This week on TIBDI: Keys to Treg homeostasis are uncovered and the killing mechanism of RegIII is brought into focus.
Survival of Memory Tregs
Regulatory T cells (Treg) may be key to controlling inflammatory bowel disease (IBD). Finding the factors that drive their growth could lead to new treatments. Scientists from the University of Washington School of Medicine may now have discovered the missing clues. They found that Treg can be divided into central and memory subsets, which are located in different regions of the body and are exposed to different signals. Central memory Treg were found to express CCR7 and enter lymphoid tissues, which allowed them to thrive on IL-2. The effector memory type, on the other hand, expressed high amounts of the costimulatory molecule ICOS and survived via signals provided from dendritic cells. The balance between the two types of Treg was controlled by inflammatory signals with inflammation encouraging increased numbers of effector Treg. If one of these types of Tregs is more important for IBD, than finding ways to expand them in vivo could be a new therapy.

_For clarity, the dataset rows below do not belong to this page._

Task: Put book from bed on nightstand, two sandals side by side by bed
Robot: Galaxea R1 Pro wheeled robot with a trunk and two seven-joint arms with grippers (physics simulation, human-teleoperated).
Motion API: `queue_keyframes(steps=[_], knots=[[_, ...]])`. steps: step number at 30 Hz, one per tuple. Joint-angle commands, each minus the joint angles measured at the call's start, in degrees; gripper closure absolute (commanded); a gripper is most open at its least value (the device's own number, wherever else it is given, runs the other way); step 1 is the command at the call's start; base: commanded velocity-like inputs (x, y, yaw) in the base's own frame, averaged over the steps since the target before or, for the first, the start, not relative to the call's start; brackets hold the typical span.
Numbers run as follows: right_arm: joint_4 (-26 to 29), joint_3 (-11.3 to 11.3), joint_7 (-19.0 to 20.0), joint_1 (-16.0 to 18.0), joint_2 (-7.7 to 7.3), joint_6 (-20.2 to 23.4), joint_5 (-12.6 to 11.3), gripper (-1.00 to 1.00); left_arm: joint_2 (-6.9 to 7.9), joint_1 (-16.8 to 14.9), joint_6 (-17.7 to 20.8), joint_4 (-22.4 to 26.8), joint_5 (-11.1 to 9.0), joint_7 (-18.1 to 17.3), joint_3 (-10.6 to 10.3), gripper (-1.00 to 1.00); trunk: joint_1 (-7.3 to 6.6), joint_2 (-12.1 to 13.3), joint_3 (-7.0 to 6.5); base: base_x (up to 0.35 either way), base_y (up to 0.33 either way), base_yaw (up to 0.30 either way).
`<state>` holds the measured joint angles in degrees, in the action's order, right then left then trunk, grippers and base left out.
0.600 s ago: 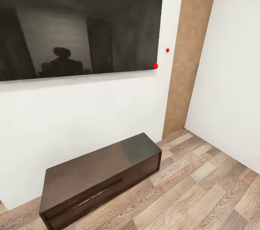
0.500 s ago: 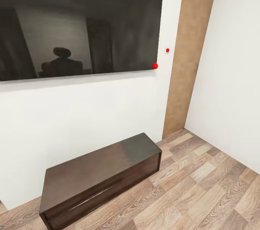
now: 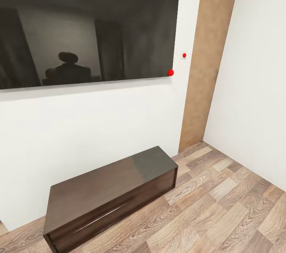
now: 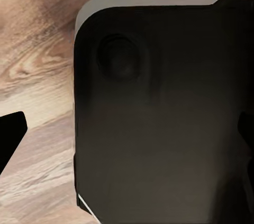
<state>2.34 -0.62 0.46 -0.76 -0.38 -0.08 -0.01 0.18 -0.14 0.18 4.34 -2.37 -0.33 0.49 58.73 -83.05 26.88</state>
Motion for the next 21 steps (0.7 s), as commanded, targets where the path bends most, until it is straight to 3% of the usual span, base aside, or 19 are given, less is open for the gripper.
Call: queue_keyframes(steps=[1, 9, 13, 21], knots=[[0.4, -0.1, -0.1, 0.0, 0.01, 0.0, 0.0, -1.00, 0.05, 0.0, 0.0, 0.4, -0.5, 0.0, 0.0, -1.00, 0.00, 0.0, 0.05, 0.000, 0.000, 0.000], [3.0, -0.5, -0.4, 0.1, -0.30, 0.0, -0.1, -1.00, -0.32, 0.0, 0.1, 2.9, -0.9, 0.1, -0.1, -1.00, 0.00, 0.0, 0.05, 0.000, 0.000, 0.000], [4.3, -1.7, -0.5, 0.3, -0.39, 0.1, -0.3, -1.00, -0.99, 0.0, 0.1, 4.2, -0.9, 0.2, -0.1, -1.00, 0.00, 0.0, 0.05, 0.000, 0.000, 0.000], [6.9, -4.3, -0.2, 0.5, -0.47, -0.1, -0.5, -1.00, -0.68, 0.0, -0.1, 6.8, -1.0, 0.0, 0.5, -1.00, 0.00, 0.0, 0.05, 0.000, 0.000, 0.000]])
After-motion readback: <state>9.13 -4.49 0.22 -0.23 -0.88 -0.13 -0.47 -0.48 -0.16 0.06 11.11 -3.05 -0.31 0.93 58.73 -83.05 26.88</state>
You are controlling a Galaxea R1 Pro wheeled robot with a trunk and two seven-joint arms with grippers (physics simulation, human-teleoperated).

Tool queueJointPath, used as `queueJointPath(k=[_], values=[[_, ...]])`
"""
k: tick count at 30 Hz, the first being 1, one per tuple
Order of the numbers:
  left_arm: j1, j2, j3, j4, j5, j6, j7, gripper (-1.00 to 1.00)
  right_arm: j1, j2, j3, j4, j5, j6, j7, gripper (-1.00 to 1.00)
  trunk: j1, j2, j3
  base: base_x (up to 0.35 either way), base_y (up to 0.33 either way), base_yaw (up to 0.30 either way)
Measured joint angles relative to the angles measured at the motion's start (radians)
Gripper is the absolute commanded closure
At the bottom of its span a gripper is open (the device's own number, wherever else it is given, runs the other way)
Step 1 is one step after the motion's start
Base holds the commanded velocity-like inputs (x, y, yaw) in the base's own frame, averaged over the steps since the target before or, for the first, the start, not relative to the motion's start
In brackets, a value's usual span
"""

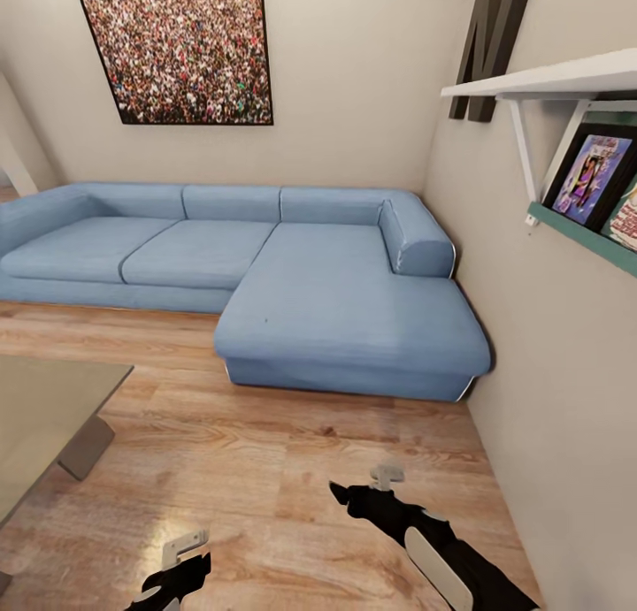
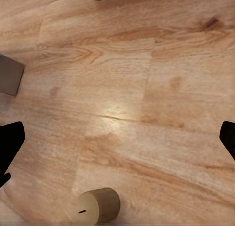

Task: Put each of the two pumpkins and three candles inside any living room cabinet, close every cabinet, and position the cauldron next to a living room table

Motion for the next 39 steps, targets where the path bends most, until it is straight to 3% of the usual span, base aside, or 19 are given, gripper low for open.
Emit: queueJointPath(k=[12, 17, 21, 34, 39], values=[[0.000, -0.012, -0.018, 0.001, -0.004, 0.008, -0.006, -1.00, 0.000, -0.004, -0.001, 0.015, -0.001, -0.002, 0.023, -1.00, 0.046, -0.084, -0.038, 0.000, 0.000, 0.000], [0.000, -0.004, -0.024, 0.000, -0.004, 0.027, -0.132, -1.00, 0.000, -0.004, -0.002, 0.020, -0.001, -0.001, 0.069, -1.00, 0.065, -0.119, -0.053, 0.000, 0.000, 0.000], [0.000, 0.001, -0.027, 0.000, -0.004, 0.041, -0.165, -1.00, 0.000, -0.002, -0.005, 0.052, 0.001, -0.002, 0.109, -1.00, 0.081, -0.147, -0.066, 0.000, 0.000, 0.000], [0.000, 0.004, -0.026, -0.001, -0.003, 0.055, -0.171, -1.00, 0.000, 0.000, -0.006, 0.066, 0.003, -0.020, 0.116, -1.00, 0.130, -0.238, -0.107, 0.000, 0.000, 0.000], [0.000, 0.001, -0.028, 0.000, -0.004, 0.151, -0.170, -1.00, 0.000, 0.000, -0.006, 0.066, 0.003, -0.024, 0.116, -1.00, 0.150, -0.273, -0.122, 0.000, 0.000, 0.000]])
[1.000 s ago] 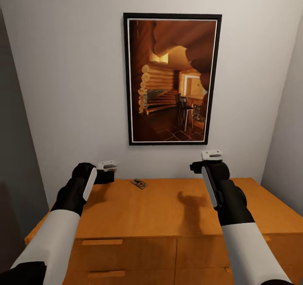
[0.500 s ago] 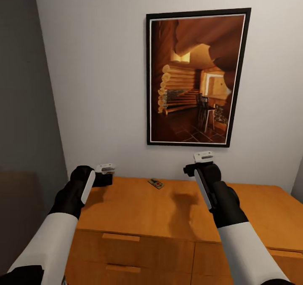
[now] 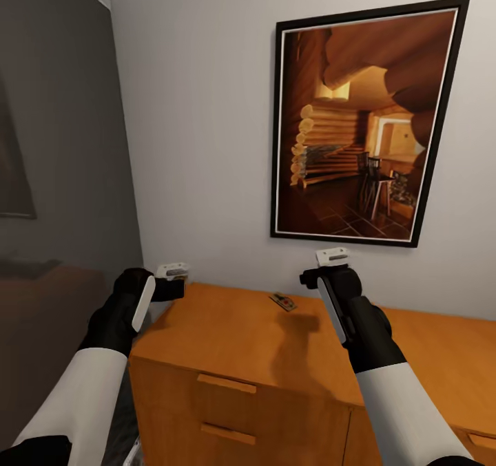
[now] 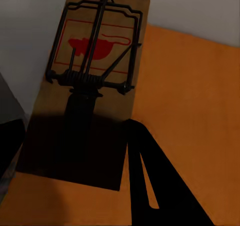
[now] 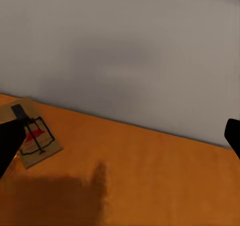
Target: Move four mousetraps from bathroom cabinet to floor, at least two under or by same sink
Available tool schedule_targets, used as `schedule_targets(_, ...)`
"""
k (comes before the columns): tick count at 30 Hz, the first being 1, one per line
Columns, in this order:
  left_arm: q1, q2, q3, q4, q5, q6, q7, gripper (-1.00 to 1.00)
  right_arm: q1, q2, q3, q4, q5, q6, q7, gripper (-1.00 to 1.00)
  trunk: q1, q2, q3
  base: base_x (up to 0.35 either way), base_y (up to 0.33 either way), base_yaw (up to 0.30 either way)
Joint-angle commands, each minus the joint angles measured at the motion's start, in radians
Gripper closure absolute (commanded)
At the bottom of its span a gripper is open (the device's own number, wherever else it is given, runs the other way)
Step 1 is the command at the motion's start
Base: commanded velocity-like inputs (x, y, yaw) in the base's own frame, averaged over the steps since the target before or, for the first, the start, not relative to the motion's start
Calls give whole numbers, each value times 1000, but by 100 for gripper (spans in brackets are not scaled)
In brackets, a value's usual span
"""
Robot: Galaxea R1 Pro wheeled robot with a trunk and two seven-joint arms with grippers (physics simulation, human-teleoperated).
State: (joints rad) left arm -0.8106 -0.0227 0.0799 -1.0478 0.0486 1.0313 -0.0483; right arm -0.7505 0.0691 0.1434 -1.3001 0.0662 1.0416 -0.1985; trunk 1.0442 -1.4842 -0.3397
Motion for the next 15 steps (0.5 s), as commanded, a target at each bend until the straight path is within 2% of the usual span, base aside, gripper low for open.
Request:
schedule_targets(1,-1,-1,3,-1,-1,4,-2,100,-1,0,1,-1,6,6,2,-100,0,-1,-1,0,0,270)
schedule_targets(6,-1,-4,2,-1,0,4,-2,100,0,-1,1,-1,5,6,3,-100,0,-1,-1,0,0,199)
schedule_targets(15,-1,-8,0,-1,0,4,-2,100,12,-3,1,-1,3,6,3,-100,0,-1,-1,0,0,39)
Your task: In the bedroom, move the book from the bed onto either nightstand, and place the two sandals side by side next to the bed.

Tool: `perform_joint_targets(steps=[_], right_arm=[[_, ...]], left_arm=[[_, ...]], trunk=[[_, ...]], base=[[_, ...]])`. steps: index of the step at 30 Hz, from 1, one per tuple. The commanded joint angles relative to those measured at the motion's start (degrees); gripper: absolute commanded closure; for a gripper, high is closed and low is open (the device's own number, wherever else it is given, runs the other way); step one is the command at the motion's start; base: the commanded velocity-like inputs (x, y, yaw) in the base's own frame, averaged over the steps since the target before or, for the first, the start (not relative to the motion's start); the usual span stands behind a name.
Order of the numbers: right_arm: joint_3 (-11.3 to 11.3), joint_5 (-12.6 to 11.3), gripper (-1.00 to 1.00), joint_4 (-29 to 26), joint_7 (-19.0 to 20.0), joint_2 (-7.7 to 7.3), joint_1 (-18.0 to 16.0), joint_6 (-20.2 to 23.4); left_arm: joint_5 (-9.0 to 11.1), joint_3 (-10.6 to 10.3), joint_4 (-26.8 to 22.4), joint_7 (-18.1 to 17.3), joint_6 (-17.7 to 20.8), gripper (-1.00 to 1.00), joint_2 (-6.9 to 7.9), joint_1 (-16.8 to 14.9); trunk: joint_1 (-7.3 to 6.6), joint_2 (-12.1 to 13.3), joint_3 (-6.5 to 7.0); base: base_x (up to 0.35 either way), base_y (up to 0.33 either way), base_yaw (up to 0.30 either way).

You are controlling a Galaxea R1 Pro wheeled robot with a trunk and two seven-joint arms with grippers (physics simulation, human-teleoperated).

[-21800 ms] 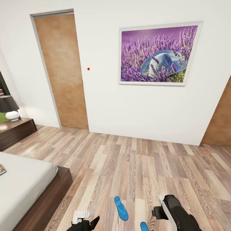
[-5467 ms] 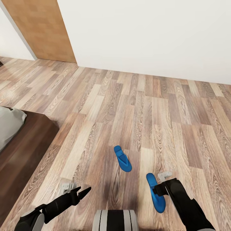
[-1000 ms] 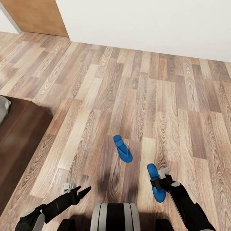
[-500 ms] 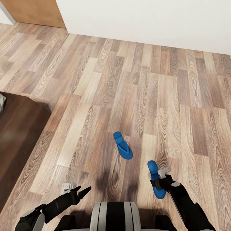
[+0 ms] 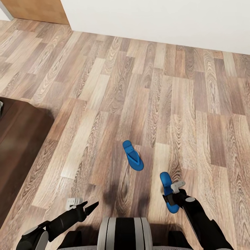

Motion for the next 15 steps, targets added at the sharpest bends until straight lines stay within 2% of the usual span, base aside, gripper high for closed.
perform_joint_targets(steps=[1, 6, 15], right_arm=[[-0.11, 0.61, -1.0, -0.1, 0.52, 0.02, -0.01, 0.2], [-0.11, 0.61, -1.0, -0.1, 0.52, 0.02, -0.01, 0.2], [-0.11, 0.61, -1.0, -0.09, 0.52, 0.02, -0.01, 0.19]], left_arm=[[0.36, 0.05, -0.01, -0.08, 0.44, -1.0, 0.0, -0.02], [0.36, 0.05, -0.01, -0.08, 0.44, -1.0, -0.02, -0.02], [0.36, 0.05, -0.01, -0.08, 0.44, -1.0, 0.0, -0.02]], trunk=[[0.02, -0.03, -0.26], [0.14, -0.09, -1.36], [0.14, -0.09, -1.36]], base=[[0.0, 0.0, 0.0], [0.0, 0.0, 0.0], [0.0, 0.0, 0.0]])
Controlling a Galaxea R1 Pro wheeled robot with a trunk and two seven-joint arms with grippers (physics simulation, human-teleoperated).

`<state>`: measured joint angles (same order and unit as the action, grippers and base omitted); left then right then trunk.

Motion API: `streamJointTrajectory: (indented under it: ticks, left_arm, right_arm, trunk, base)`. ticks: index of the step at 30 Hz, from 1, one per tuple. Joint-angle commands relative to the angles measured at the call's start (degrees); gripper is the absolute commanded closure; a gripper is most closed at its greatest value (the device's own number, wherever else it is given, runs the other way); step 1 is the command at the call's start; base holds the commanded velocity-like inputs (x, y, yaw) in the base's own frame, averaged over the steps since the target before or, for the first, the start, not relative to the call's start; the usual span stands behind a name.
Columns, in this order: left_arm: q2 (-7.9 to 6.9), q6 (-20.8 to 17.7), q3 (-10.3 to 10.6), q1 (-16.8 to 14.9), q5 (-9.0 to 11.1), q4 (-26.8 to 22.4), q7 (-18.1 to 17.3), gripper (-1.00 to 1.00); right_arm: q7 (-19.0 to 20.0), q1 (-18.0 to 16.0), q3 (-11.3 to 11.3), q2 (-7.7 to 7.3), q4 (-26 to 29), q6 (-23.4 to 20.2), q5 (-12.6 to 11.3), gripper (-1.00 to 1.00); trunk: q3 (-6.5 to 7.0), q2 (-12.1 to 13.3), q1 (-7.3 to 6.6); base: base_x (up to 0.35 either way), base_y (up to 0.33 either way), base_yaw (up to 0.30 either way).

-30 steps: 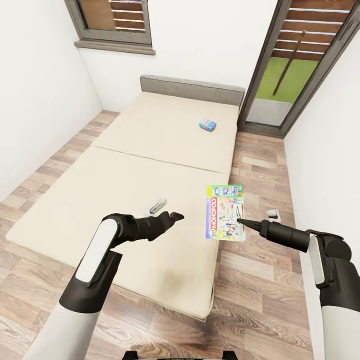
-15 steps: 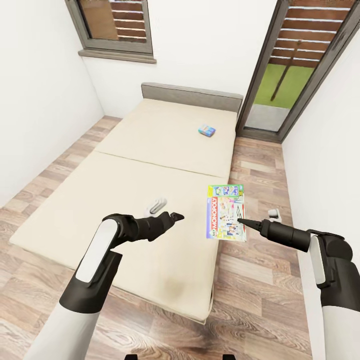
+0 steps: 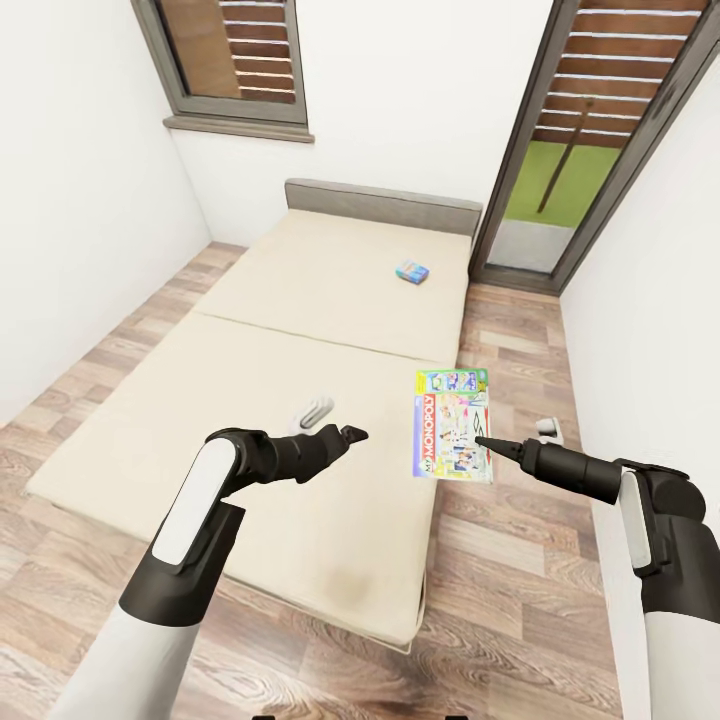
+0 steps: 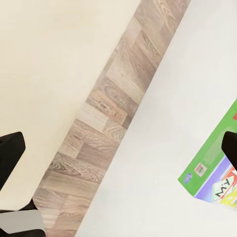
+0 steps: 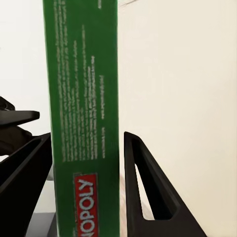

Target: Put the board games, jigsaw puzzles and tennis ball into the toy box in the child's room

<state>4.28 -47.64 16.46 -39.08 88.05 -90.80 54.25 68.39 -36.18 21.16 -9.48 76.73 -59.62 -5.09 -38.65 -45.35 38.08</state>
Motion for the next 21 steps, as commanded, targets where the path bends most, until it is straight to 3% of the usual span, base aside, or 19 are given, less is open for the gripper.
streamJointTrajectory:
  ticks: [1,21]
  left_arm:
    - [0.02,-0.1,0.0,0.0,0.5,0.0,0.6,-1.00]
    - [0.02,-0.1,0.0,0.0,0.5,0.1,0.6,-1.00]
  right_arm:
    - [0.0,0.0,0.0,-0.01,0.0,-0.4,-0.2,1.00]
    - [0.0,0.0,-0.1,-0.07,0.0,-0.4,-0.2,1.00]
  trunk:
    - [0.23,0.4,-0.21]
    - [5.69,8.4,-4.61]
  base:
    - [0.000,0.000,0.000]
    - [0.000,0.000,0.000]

RegIII Kills by Pore Formation
RegIII C-type lectins are a well-known family of antimicrobial proteins that bind bacterial targets and limit their activities. Now research from the University of Texas Southwestern Medical Center shows why. Using crystal structures of RegIIIα, they show that this antimicrobial protein drills a pore into gram-positive bacteria leading to their death. Monomers of RegIIIα assemble to form a tube of approximately 100 angstroms in diameter with a pore size of 18 angstroms. Gram-negative bacteria were protected from RegIIIα pores by lipopolysaccharide. Lowered RegIII expression is associated with null NOD2 mutations, which are often found in Crohn’s disease patients.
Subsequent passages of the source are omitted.